ETL Testing Automation: An Effective and Efficient Approach

ETL Testing Automation

Turning data into useful information is vital for getting the right business insights. But before that, data must be procured, stored, and tested correctly. Any discrepancy in data stems from errors in the ETL process, making it hard to derive insights.

What is ETL Testing?

ETL stands for extract–transform–load, and this ETL process is used to demonstrate how the data will be moved or loaded to the Target system from the Source system. Testing ensures that the whole process is error-free.

ETL Testing of the modules is performed in a few steps:

  • Understanding business requirements and data:  This can be done using the Business requirement document, Data profiling scripts, mapping documents, and analyzing the existing data.
  • Planning Test
  • Test case and testing data preparation
  • Test case execution
  • Testing closure

I executed my first ETL Testing project for one of our clients, which is a fintech company and one of the leaders in SME lending.

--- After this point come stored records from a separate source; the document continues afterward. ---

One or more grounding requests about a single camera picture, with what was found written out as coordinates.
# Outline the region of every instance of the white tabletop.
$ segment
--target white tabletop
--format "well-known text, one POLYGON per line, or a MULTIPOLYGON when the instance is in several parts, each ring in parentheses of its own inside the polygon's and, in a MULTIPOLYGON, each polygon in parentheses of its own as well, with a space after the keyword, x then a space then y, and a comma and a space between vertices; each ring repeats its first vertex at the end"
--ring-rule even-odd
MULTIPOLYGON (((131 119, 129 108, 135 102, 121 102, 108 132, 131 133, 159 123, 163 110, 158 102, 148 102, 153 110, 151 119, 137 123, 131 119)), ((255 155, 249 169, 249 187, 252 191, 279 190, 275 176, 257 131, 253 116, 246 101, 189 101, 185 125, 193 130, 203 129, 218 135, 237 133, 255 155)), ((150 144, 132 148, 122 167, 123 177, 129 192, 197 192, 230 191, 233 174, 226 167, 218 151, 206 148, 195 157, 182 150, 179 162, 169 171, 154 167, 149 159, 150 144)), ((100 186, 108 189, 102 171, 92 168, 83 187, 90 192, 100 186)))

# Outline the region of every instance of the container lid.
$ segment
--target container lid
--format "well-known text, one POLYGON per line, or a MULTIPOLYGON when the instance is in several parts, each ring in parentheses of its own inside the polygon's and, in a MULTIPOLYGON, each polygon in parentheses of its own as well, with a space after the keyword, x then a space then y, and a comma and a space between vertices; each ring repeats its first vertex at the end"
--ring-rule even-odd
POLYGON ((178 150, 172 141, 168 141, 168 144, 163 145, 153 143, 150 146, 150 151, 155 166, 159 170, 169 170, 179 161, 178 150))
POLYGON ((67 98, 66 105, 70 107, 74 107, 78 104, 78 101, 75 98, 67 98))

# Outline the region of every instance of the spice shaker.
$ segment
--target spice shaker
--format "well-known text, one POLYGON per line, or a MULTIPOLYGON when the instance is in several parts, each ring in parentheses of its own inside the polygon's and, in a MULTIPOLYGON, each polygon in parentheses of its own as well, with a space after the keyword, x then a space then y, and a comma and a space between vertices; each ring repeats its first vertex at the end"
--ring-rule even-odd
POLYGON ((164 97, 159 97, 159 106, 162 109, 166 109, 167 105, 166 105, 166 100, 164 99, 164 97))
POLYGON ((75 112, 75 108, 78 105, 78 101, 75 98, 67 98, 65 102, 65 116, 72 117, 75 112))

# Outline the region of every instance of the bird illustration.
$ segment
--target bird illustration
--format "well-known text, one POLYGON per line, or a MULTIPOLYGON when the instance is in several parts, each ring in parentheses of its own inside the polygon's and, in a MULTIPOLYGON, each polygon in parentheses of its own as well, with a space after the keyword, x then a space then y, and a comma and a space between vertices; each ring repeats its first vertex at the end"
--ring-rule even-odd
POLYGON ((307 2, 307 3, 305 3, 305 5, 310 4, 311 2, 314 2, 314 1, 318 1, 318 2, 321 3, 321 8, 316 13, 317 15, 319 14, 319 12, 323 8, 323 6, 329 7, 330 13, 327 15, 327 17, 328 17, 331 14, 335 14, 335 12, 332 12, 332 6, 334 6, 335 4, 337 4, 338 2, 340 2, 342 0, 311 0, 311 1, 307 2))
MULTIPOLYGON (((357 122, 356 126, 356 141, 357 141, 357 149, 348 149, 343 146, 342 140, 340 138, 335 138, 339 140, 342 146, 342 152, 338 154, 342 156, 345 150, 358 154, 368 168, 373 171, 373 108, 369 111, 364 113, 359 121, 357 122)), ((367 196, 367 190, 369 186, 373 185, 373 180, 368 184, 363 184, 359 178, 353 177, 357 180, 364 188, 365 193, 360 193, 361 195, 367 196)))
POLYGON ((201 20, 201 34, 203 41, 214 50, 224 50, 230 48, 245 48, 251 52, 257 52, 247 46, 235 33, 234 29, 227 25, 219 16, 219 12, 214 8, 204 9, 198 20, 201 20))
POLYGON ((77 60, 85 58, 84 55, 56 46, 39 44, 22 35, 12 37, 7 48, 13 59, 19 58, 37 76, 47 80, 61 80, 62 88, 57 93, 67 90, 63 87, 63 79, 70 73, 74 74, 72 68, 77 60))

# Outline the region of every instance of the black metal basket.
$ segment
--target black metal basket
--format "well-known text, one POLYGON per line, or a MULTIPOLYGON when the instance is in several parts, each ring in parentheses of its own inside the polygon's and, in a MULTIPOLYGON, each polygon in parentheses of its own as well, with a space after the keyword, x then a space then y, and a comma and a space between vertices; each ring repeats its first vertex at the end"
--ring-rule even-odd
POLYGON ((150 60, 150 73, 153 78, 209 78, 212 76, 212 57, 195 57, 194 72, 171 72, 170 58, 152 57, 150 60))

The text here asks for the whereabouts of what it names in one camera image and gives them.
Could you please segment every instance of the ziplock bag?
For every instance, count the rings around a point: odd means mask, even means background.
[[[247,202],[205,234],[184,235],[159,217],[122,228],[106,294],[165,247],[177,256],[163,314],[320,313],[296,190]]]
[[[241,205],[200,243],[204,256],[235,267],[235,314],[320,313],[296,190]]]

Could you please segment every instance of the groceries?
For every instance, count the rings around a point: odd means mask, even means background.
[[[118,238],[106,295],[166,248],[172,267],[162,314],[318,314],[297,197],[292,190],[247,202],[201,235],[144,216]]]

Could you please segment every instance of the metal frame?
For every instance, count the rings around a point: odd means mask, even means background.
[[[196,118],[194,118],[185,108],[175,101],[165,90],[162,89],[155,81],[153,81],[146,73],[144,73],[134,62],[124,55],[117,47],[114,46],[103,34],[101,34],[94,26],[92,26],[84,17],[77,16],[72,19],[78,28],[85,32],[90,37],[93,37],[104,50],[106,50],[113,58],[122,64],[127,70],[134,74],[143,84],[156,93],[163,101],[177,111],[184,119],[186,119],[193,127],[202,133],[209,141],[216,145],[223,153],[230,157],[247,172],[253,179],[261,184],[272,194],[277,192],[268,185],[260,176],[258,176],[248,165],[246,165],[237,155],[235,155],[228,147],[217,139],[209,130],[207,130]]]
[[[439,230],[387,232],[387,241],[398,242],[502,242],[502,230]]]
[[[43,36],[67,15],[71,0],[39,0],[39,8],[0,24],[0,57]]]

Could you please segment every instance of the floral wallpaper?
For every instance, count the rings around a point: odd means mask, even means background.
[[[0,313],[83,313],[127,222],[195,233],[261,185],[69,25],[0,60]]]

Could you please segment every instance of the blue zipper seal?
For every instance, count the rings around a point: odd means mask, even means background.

The ETL was a standard history data maintenance process. Our client had the entire data in Salesforce. To execute their daily analytical functions, they needed in-house data. They approached us because hitting Salesforce API multiple times could have been more cost-friendly.

Our team built a daily execution job that would replicate the Salesforce database into MySQL – 1st tier. The complexity was that Salesforce would dynamically add/remove columns. However, a RDBMS is generally not meant for it. So, we had the 1st tier, which was the replica of the Salesforce system, and then the 2nd tier was the Historical Data Maintenance Database, which used to hold all the deleted/updated/newly added columns and records.

In this article, I would like to share the approach that I used for ETL testing.

The ETL testing cycle is depicted in the following diagram:

Some standard test scenarios must be considered while testing all the ETL modules.

  • Change in data types: There are fair chances of changing the data types of a column while loading into the Tier-2 system.
  • Number and name of the columns in Tier-1 as well as Tier-2 systems.
  • Change in data type length.
  • Addition of the column in the Tier-2 system.
  • Validations on date fields
  • Comparing # of records in Tier-1 and Tier-2 system
  • Checking null values

ETL testing uses the above test scenarios. But in our use case, we had to maintain the historical data for only a few columns. We maintained the historical values using Slowly Changing Dimensions-Type 2. We marked the latest records for each ID as “Yes” under the “Latest Indicator” column, and the remaining records were labeled as “No” along with their effective start date and end date.

Following are a few test scenarios that can be used for such use cases or whenever any use case involves the implementation of SCDs.

  • Finding distinct values in the Latest Indicator column: After executing the query, the result should return at most two values as ‘Yes’ and/or ‘No.’
  • The count of ‘Yes’ in the latest indicator column should match the # of unique records in that table.
  • Check for the unique identifier whose count is 1. The latest indicator field should always be ‘Yes’ for such records.
  • The last record for every unique identifier should have a maximum last modified date (As SCD is applied on the Last modified date), and for that unique identifier, the Latest indicator should be marked as ‘Yes.’
  • Checking the position of columns each time – Newly added columns should be added at the end.
  • If your implementation includes columns like effective start date and end date, the effective start date should always be less than the effective end date.

Our data migration process involved more than 850 tables. So, it was essential for us to automate this entire process. As a part of automation, we created a stored procedure using cursors so that the same stored procedure will be executed on all tables at a time. All the test scenarios were added to this stored procedure, and the results were captured inside the result table. This helped us perform the testing efficiently and effectively.

Our automated approach improved the estimated manual testing efforts by 90%.